Y	Hacker News new \| ask \| show \| jobs

by epdlxjmonad 2215 days ago

While I cannot give a definitive answer because I am not an expert on Spark internals, my opinion is that the discrepancy results mainly from query and runtime optimization.

Apart from adding new features (e.g., ACID support), a lot of effort is still put into optimizing queries and runtime. In essence, Hive is a tool specialized for SQL, so it tries to implement all the optimizations you can think of in the context of executing SQL queries. For example, Hive implements vectorized execution, whose counterpart in Spark was implemented only in a later version (with the introduction on Tungsten IIRC). Hive even supports query re-execution: if a query fails with a fatal error like OOM, Hive re-generates a new query after analyzing the runtime statistics collected by then. The second query usually runs much faster, and you can also update the column statistics in Metastore.
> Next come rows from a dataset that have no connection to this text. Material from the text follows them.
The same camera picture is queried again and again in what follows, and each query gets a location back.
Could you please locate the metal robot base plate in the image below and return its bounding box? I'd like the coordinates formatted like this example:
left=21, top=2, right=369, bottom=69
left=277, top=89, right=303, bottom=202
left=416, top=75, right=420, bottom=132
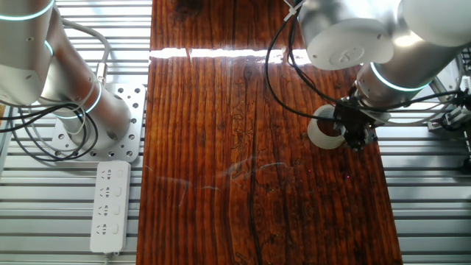
left=50, top=82, right=147, bottom=163

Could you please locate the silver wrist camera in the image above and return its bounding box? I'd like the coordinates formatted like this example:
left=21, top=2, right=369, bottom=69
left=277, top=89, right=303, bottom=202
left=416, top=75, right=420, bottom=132
left=362, top=110, right=392, bottom=128

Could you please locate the black cable with plug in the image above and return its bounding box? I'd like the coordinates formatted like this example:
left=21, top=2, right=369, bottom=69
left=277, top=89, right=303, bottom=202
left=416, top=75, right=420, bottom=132
left=286, top=18, right=471, bottom=112

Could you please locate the grey cable with metal connector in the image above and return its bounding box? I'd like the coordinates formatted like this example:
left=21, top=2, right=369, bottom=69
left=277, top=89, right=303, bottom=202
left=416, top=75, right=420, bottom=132
left=58, top=16, right=111, bottom=88

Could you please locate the clear tape roll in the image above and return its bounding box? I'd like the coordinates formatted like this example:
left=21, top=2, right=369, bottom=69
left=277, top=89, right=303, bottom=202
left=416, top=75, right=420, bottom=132
left=307, top=104, right=349, bottom=150

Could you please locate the black clamp device right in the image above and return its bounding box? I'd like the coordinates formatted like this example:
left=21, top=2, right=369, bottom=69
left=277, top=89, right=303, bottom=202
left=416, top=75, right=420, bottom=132
left=426, top=77, right=471, bottom=132

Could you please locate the brown wooden board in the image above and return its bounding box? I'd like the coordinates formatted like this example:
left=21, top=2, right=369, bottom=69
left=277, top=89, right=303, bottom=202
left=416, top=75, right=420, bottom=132
left=135, top=0, right=404, bottom=265

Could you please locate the white power strip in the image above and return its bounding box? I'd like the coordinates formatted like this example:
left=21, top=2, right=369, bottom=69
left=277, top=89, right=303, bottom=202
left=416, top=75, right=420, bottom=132
left=90, top=160, right=132, bottom=255

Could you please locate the black base cable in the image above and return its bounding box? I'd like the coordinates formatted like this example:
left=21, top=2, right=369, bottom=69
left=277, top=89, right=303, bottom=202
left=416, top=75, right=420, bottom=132
left=0, top=101, right=100, bottom=162

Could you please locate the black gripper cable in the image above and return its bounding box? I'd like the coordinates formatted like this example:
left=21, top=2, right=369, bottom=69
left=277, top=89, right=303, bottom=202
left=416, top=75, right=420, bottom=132
left=263, top=0, right=338, bottom=122

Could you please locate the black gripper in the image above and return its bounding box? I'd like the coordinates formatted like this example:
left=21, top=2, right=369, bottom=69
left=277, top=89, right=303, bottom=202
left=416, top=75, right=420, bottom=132
left=333, top=96, right=378, bottom=151

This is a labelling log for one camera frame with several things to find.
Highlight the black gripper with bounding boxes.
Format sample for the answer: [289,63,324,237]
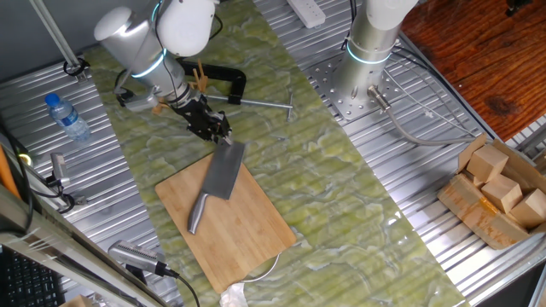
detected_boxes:
[172,96,235,145]

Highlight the stainless steel cleaver knife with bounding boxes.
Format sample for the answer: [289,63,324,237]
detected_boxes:
[187,139,247,235]

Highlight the wooden knife rack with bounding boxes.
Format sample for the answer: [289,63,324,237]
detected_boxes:
[151,57,210,115]

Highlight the black C-clamp with steel screw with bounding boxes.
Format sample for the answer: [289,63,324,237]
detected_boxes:
[177,59,295,124]

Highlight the bamboo cutting board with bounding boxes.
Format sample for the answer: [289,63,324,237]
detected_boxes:
[154,153,298,294]

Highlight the green marble pattern mat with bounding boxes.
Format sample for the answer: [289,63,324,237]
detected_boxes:
[83,0,473,307]

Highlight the white power strip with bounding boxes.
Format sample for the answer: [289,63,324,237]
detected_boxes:
[285,0,328,30]

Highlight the silver ribbed handheld device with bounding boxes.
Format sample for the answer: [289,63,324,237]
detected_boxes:
[107,240,166,277]

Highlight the clear water bottle blue label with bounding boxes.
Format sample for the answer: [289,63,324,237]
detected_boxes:
[44,92,93,142]

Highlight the crumpled white tissue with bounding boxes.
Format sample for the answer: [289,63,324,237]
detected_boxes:
[219,283,249,307]

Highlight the slanted aluminium pole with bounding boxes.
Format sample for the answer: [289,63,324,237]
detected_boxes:
[28,0,89,82]

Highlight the large light wooden block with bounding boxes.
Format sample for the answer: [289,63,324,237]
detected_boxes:
[59,293,93,307]

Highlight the black keyboard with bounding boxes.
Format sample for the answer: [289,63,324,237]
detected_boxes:
[0,246,65,307]

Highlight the brown cardboard box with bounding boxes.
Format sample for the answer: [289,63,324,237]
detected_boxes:
[437,132,546,251]

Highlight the light wooden cube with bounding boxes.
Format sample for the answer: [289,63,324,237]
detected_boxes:
[509,188,546,229]
[466,144,509,184]
[480,173,524,214]

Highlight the small black object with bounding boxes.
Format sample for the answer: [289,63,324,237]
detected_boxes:
[505,0,534,17]

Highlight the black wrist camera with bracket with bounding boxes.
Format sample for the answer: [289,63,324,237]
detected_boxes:
[114,87,162,113]

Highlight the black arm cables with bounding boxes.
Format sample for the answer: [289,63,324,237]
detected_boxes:
[113,0,225,95]

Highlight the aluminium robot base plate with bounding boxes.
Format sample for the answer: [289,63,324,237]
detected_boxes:
[305,55,406,121]

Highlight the black device cable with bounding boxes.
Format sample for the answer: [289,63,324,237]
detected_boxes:
[155,262,201,307]

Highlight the black cable ring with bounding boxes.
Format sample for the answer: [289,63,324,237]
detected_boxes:
[62,57,91,78]

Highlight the small camera on metal mount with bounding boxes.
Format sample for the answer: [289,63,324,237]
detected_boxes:
[44,152,89,214]

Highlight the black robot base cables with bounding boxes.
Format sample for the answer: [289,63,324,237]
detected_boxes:
[340,0,357,52]

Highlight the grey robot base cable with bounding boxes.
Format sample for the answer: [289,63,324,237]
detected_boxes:
[366,84,479,147]

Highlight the aluminium frame bar with bracket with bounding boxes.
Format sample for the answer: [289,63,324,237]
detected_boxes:
[0,182,171,307]

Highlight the orange cable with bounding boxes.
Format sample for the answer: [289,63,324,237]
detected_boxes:
[0,144,21,200]

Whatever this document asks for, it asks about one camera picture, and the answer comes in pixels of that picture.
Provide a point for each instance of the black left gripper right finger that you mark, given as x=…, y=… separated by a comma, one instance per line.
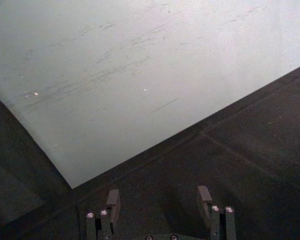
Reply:
x=218, y=221

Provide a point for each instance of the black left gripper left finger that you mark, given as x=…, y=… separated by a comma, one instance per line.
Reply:
x=107, y=220

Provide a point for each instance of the black table cloth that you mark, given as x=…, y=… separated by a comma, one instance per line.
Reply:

In contrast, Spark is a general-purpose execution engine where SparkSQL is just an application. I remember someone comparing Spark to Swiss army knife, which enables you to do a lot of things easily, but is no match against specialized tools developed for a particular task. My (opinionated) guess is that SparkSQL will be replaced by Hive and Presto, and Spark streaming will be replaced by Flink.